I debated on whether or not to share this, because, by sharing, you would obviously see what a mess I am making of this parenting gig, and how my children are going to turn out to be, well, strange. I don't think other parents have to have these kinds of conversations, and if they do, then we need to get together and compare notes.
I don't even know where to begin, except to say that Older Girl has become obsessed with animals of late. It started at the end of the last school year, when every book she checked out of the library was about endangered species, and she would fall asleep on a pile of her Ranger Rick magazines every night.
To get even more specific, she is obsessed with horses. I think everyone, at some point in time, has known a girl who was horse crazy. They drew horses, and read about horses, and knew how many hands high an American Saddlebred was, and took riding lessons, and so on. Well, that is my Older Girl. She doesn't walk anywhere, she gallops on her noble steed. All of her books for her school reading list have a common theme: Misty of Chincoteague, Black Beauty, My Friend Flicka. She whinnies.

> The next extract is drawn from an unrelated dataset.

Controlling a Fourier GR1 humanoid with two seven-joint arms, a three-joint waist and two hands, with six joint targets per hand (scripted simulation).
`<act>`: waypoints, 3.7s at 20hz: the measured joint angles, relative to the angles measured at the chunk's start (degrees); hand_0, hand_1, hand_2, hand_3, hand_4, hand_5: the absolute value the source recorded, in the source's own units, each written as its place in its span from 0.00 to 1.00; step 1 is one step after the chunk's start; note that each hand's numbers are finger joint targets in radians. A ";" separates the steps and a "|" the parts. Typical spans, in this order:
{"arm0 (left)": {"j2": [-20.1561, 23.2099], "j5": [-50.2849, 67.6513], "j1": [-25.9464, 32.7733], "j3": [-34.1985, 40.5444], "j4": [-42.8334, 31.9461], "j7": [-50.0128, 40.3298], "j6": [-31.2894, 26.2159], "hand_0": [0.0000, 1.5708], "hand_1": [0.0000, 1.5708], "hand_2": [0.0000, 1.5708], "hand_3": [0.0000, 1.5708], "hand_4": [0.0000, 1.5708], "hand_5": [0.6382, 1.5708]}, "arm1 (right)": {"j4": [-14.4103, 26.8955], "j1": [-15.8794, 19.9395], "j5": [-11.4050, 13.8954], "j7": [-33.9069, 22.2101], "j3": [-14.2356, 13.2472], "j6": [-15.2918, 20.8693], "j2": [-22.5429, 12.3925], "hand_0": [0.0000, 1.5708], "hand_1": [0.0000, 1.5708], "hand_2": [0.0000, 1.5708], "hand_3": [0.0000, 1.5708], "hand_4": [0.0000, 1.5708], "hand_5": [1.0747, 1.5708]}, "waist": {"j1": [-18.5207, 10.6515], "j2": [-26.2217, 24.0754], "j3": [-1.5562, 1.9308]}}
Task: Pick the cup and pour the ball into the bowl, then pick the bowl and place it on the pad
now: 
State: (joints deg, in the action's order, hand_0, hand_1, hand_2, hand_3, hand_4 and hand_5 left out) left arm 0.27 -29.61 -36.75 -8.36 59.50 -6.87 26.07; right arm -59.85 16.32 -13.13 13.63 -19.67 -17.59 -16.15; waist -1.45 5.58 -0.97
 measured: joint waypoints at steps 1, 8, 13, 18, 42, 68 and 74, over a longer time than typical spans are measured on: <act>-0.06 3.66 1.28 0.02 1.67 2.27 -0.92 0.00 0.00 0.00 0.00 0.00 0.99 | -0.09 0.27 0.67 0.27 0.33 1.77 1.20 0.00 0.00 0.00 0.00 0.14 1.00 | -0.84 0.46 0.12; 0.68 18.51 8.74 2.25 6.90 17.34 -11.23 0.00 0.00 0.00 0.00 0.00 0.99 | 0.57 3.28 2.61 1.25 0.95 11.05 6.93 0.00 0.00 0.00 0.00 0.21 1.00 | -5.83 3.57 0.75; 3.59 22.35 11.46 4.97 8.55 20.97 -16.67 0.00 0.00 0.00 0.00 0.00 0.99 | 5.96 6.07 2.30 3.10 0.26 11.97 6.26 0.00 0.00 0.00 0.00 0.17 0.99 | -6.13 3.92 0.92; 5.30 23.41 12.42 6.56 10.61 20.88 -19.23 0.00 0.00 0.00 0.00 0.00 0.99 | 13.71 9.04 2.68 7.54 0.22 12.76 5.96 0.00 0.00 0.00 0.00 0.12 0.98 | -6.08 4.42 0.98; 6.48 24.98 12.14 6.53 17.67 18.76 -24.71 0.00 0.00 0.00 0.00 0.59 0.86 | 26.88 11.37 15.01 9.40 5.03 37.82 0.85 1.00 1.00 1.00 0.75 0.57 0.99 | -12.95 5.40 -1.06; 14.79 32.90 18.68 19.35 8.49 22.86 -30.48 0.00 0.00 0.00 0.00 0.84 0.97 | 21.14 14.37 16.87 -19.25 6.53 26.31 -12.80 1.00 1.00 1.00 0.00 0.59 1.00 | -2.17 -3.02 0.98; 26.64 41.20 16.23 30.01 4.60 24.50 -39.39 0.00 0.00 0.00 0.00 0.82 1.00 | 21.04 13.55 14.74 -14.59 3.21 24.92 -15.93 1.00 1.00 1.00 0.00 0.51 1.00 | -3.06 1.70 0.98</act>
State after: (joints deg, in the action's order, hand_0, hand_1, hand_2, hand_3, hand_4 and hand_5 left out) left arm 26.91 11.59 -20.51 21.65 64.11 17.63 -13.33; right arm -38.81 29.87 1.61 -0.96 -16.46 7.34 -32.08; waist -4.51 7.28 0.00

Since she is a voracious reader, Older Girl has read a few factual books about horses, in addition to all of her horse novels. And that has lead to talk of mating and breeding. She doesn't exactly know what mating entails, and I'm not about to get all explanatory on her if she doesn't specifically ask me. However, lack of knowledge never stopped her from expounding on any subject. She told her brother that several of her larger toy horses had mated and that's how she got so many breeds of small toy horses. Naturally. I've also seen her walking through the hallway with a stuffed horse clenched between her knees. When asked about it, she explained that she was about to foal. Of course.
But tonight, I had to draw the line. We were shedding our coats after coming home from children's choir, and I noticed a bulge in the waistband of her pants. When I asked about it, she lifted her shirt and showed me the head of a tiny stuffed horse that was sticking out of her pants. She had tucked it in her pants for choir, because, as The Boy would say, she was a "fregnant horse." That's when I had to firmly tell her that, under no circumstances, was she allowed to tuck any more animals into her pants before church. (File that under: Things I Never Thought I Would Say.)
Please tell me she is not the only one to do this kind of weird stuff.